- **Task to carry out**
Among the records that follow, find each line holding the word "segment" and copy it.

(Beginning of Supplied records)

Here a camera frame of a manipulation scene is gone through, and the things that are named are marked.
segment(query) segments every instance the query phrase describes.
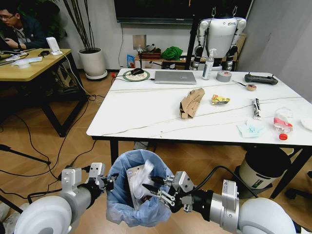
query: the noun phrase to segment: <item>plastic bottle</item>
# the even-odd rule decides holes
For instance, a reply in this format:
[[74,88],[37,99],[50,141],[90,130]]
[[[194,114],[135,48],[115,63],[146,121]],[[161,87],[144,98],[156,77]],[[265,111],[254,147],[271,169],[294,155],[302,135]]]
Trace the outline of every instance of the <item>plastic bottle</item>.
[[210,73],[211,73],[211,70],[212,70],[214,62],[215,62],[214,51],[216,51],[216,49],[210,49],[209,50],[209,57],[206,60],[205,68],[204,68],[204,72],[203,72],[203,76],[202,76],[203,79],[207,80],[210,78]]
[[277,109],[274,115],[274,127],[279,132],[280,140],[287,140],[288,135],[293,131],[293,125],[290,123],[293,120],[293,112],[286,108],[282,107]]

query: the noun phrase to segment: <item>tv screen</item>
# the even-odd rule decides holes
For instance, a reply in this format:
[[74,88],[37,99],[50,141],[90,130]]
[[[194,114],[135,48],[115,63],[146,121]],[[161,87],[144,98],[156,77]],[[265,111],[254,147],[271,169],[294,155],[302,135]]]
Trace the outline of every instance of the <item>tv screen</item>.
[[192,24],[193,14],[201,19],[211,18],[216,7],[219,16],[233,13],[246,18],[253,0],[114,0],[119,23]]

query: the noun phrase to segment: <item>wall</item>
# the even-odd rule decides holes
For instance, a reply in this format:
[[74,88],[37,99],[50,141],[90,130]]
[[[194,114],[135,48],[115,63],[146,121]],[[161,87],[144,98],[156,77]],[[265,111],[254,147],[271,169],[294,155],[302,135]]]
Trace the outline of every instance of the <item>wall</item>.
[[271,72],[311,102],[311,9],[311,0],[255,0],[238,69]]
[[[77,67],[82,68],[77,53],[83,48],[82,43],[63,1],[58,4],[61,9],[62,24],[68,33],[68,37],[60,43],[60,46],[61,48],[71,48]],[[118,54],[122,33],[120,23],[117,23],[116,20],[114,0],[90,0],[89,4],[96,46],[104,51],[106,68],[120,69]],[[187,52],[190,29],[191,25],[123,24],[124,43],[120,53],[120,65],[126,65],[127,54],[135,55],[137,53],[133,50],[132,35],[146,35],[147,44],[154,43],[162,51],[170,46],[178,46]]]

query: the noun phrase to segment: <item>silver laptop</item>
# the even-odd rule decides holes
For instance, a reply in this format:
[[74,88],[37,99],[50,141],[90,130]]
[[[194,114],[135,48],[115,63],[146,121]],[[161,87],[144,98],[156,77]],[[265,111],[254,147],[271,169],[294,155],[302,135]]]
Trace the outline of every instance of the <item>silver laptop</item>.
[[193,72],[155,72],[155,83],[157,84],[196,84]]

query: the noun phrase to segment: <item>white robot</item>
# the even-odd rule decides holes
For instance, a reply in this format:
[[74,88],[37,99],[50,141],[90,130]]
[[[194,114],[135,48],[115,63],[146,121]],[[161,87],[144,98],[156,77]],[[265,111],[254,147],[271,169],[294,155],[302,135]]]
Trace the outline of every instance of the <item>white robot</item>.
[[226,70],[230,71],[233,65],[233,57],[237,52],[236,43],[246,27],[246,20],[235,17],[237,7],[233,10],[232,18],[215,18],[215,7],[213,8],[211,19],[203,19],[197,28],[198,45],[195,47],[195,59],[192,70],[197,70],[204,47],[207,54],[211,49],[216,49],[214,53],[214,71],[222,70],[221,60],[226,59]]
[[[79,218],[105,190],[114,188],[117,175],[104,177],[105,165],[92,163],[89,178],[80,184],[81,168],[62,171],[62,191],[58,196],[47,196],[32,203],[17,221],[15,234],[69,234],[77,227]],[[183,207],[196,211],[206,221],[218,223],[233,234],[307,234],[292,221],[274,201],[266,198],[247,200],[239,208],[236,183],[224,180],[222,194],[197,187],[186,174],[177,172],[168,178],[151,177],[156,183],[170,186],[169,192],[151,185],[143,185],[157,196],[172,212]]]

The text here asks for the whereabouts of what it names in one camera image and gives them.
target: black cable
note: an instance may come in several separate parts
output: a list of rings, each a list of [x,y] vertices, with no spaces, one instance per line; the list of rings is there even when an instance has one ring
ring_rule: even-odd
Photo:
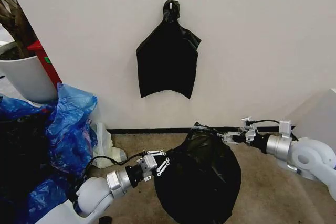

(End of Supplied records)

- **Task result**
segment(query) segments every instance the query phrase describes.
query: the noun phrase to segment: <item>plastic bottle</item>
query: the noun phrase to segment: <item>tv screen</item>
query: the noun phrase to segment: <item>wall</item>
query: the noun phrase to segment: <item>silver laptop</item>
query: the noun phrase to segment: <item>white robot</item>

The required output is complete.